▶ [Data excerpts]:
# # #

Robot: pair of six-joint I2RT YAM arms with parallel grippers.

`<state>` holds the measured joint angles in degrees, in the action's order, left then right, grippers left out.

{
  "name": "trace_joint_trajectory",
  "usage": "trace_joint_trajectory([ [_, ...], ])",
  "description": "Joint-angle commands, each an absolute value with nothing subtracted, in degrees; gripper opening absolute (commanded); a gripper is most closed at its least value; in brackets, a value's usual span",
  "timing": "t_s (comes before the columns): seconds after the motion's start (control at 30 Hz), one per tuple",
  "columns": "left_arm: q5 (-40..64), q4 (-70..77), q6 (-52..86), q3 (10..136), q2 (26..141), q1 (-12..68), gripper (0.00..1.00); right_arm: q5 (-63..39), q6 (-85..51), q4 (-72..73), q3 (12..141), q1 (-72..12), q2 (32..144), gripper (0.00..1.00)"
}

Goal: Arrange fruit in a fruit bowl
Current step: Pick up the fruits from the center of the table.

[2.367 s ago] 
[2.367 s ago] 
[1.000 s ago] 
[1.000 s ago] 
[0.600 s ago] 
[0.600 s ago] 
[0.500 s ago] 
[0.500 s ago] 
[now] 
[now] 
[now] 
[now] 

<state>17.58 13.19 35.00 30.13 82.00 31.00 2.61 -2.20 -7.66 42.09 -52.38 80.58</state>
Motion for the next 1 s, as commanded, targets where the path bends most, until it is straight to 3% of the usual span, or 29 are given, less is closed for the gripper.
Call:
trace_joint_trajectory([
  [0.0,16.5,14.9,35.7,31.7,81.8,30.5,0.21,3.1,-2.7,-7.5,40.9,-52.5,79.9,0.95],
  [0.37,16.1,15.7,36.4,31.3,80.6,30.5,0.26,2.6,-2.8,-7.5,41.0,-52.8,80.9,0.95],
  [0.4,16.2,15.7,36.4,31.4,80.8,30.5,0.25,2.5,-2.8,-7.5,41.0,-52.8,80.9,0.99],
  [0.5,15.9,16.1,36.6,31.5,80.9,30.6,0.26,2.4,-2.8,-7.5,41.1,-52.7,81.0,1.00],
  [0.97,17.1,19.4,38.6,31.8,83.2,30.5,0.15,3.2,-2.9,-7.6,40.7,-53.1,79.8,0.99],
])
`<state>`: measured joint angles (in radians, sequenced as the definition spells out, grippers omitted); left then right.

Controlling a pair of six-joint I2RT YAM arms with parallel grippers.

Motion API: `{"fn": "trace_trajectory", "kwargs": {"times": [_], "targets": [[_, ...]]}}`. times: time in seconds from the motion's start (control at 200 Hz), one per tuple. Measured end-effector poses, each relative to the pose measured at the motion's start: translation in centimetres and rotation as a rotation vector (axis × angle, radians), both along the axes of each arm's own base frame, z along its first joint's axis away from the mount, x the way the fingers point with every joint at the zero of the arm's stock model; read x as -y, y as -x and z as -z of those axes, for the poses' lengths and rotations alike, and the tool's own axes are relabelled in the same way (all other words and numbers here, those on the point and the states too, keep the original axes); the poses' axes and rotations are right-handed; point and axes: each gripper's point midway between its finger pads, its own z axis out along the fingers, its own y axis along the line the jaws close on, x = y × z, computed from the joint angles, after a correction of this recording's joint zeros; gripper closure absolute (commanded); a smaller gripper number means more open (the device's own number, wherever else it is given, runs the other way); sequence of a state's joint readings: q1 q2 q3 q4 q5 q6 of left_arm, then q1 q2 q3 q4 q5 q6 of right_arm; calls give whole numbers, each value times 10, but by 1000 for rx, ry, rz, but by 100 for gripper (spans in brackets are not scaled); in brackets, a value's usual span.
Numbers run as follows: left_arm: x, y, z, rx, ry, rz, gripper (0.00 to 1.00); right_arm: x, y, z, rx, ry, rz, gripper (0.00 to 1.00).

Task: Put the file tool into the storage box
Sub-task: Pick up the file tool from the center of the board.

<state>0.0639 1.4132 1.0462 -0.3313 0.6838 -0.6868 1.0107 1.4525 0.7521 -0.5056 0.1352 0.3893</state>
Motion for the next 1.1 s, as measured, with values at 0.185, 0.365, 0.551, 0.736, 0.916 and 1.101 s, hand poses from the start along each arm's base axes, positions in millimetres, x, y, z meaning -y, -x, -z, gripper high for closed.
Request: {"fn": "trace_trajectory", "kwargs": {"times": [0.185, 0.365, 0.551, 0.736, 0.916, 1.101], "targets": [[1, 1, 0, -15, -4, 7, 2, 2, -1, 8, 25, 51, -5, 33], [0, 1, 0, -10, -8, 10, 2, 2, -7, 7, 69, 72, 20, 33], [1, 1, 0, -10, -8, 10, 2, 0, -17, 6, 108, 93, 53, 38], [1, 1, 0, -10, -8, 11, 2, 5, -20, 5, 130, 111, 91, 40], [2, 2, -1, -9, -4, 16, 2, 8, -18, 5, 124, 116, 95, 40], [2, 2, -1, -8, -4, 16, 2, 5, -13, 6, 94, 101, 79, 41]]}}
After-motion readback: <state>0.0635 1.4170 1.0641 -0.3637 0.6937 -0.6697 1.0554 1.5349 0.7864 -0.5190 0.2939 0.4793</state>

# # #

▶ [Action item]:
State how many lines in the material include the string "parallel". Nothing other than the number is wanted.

▶ [Your response]:
2